Expo
Alberto Giacometti et Giorgio Morandi à Paris: A l’aune de la métaphysique
L’exposition qui réunit ces deux artistes emblématiques, Alberto Giacometti (1901-1966) et Giorgio Morandi (1890-1964) est un moment essentiel, où deux intervalles, deux ateliers, s’ouvrent en résonance, celle d’une nécessité intérieure, d’une attention inlassable portée au réel.

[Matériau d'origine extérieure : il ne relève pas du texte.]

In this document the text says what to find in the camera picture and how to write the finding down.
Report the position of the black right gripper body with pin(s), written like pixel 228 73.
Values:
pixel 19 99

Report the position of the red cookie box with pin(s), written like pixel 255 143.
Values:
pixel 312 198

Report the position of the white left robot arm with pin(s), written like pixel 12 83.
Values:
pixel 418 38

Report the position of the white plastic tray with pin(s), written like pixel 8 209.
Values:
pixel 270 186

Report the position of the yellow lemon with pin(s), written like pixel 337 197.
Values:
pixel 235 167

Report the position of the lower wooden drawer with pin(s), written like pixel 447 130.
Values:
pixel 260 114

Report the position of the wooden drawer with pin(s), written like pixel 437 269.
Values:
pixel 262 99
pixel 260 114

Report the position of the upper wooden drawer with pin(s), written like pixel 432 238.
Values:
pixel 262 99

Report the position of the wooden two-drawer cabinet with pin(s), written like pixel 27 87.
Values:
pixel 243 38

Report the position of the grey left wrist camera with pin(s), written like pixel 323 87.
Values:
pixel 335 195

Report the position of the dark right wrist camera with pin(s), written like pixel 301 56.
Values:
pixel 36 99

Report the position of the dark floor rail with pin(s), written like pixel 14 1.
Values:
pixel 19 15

Giorgio Morandi dans son studio en 1953 Copyright: Herbert List/Magnum Photos
Ces deux artistes, bien que contemporains, ne se sont jamais croisés. Force est de constater qu’ils font partie d’une même famille sensible, par le dépouillement, la répétition du motif, la fragilité qui s’impose comme une force intérieure, et la qualité de leurs œuvres, semblant surgir d’une éternité partagée. Celle du tremblement de l’air et du motif, arrachés au réel. Ils ont également pour point commun d’avoir peu voyagé et de s’être attachés à leur atelier, comme un point d’ancrage nécessaire dans leur quête, Morandi à Bologne, Giacometti à Paris, dans le quartier Montparnasse. Une reconstitution de l’atelier de Giacometti, minuscule chambre, est proposée au visiteur, dès l’entrée. Et c’est miracle de voir ce désordre, cet endroit livré dans son essence à la curiosité contemporaine, comme un écrin fait de pauvreté et de travail – espace qui contraste fortement avec la richesse et la préciosité de l’Institut Giacometti. Comme une énigme irrésolue, celle de la création, portée au grand jour, comme une revanche sur les jours difficiles qu’a vécu Giacometti.